Whoa I wasn’t expecting this and it was everything I needed
Right or left?
Let's go right.
Actually… left.
As we walked through Central Park, my husband and I treated ourselves to a rare kind of weekend. One with a few planned highlights and a lot of space for curiosity.
We passed a pond with a fountain framed by tall, graceful trees, and just beyond them, one-hundred-story skyscrapers. We watched five turtles sunbathing and marveled at a black squirrel—I didn’t even know squirrels could be black.
One moment we were surrounded by city noise, and the next... silence.
A hidden waterfall.
The sound of wind.
No people in sight.
The more we wandered, the more the world seemed to expand.
Dinner was pure magic.
Every bite (the texture, the taste, the layers) was mind-boggling.
I don’t usually drink, but the tasting menu began with a glass of champagne, and I found myself saying, wow, these flavors, this taste. Everything is different.
Even the peppermint tea, made from fresh leaves from their farm, felt like a revelation.
Each dessert was the best one yet... no, this one was.
Then Hadestown.
Every voice, every movement left me in awe.

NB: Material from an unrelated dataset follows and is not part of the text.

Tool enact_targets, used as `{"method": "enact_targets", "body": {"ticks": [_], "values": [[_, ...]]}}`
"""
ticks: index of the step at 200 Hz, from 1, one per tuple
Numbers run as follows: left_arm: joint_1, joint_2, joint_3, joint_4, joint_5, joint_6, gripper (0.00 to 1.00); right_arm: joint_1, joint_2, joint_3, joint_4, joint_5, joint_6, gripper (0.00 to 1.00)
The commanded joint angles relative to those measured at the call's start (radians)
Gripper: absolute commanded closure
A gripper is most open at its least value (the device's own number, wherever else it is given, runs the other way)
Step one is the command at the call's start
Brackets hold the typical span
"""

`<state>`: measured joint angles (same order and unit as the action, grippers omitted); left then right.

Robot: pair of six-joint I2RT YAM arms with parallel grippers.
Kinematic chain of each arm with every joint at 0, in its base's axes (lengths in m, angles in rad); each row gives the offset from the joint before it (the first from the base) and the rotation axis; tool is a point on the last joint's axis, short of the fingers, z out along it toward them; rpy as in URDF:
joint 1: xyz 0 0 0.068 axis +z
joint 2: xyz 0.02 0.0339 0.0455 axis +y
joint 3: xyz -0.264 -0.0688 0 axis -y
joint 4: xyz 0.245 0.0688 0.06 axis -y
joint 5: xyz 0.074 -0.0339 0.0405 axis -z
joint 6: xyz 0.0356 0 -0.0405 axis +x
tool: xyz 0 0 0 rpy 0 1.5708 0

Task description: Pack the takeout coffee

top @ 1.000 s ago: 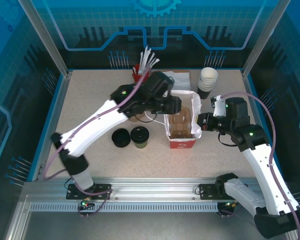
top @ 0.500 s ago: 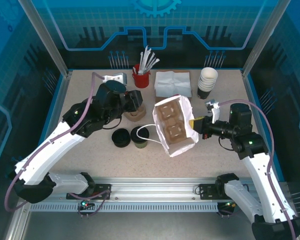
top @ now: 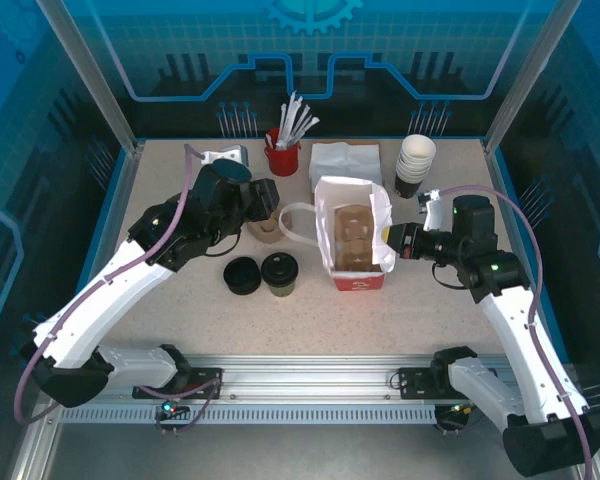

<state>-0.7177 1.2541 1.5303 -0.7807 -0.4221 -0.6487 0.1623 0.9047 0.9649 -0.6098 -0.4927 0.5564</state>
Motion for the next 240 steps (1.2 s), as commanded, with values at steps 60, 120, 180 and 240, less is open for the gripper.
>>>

Even the background actors... the way their bodies spiraled, arched, and contracted. I kept thinking, they get to do this every day.
Thing after thing, I was just… whoa.
That’s what’s been alive in me lately—the exquisite feeling of awe.
I once heard from a primal reflex teacher that awe might be one of the first reflexes we have as babies: eyes wide, breath held in wonder, taking in the world for the very first time.
I haven’t found a study to prove it, but it feels true—the impulse to point, to name, to exclaim, “Look at that! And that over there!” The small hand tugging toward something marvelous, seemingly ordinary, yet entirely new.
Ritual, routine, or things we feel we can count on can be essential for a steady nervous system, but stepping into a completely different environment or pace naturally awakens this sense of vastness and intricacy.
Perspective widens beyond the self.
The breath deepens.
Awareness doesn’t just expand—it weaves.
Into the dog across the path, the musician on the corner, the art, the trees that haven’t yet turned like they have in Maine.
Everything begins to feel part of one living conversation.
Awe becomes its own form of nourishment—reminding us that safety isn’t just found in routine, but also in curiosity.
Perhaps awe is the body’s love language.
It says: this is new, this is exciting, and I am safe to expand and connect.
Trauma narrows our world.
Our breath.
Our choices.
Our sense of possibility.
Awe widens it.
It brings our breath into the back body, our perspective into wholeness.
And while this trip to New York City (a city I used to avoid at all costs) really hit the mark, so can a single moment in nature...
the way the wind moves through trees,
the way a fire crackles,
the way light touches and warms your skin,
the way the ocean never stops being ancient and new.
We can draw awe forward by asking: What could surprise and delight me today?
I wonder what in your life is waiting to be experienced for the very first time?
(Also is this a sign from the universe to take that trip?)
Wishing you moments of surprise and delight.
With deep care,
Sarah
PS — I’m home again. The drop-offs, the deadlines, the dishes—they’ve all returned.
And still, awe finds me. When the tide pulls away and my daughters and dog wander what looks like a wide desert, though the ocean shimmers just beyond; or when the slant of autumn light sets the last orange and yellow leaves on fire.
These moments help me belong to the rhythm of the world again.
PPS — Expansion always invites contraction. And I'm noticing waves of that too… part of integration.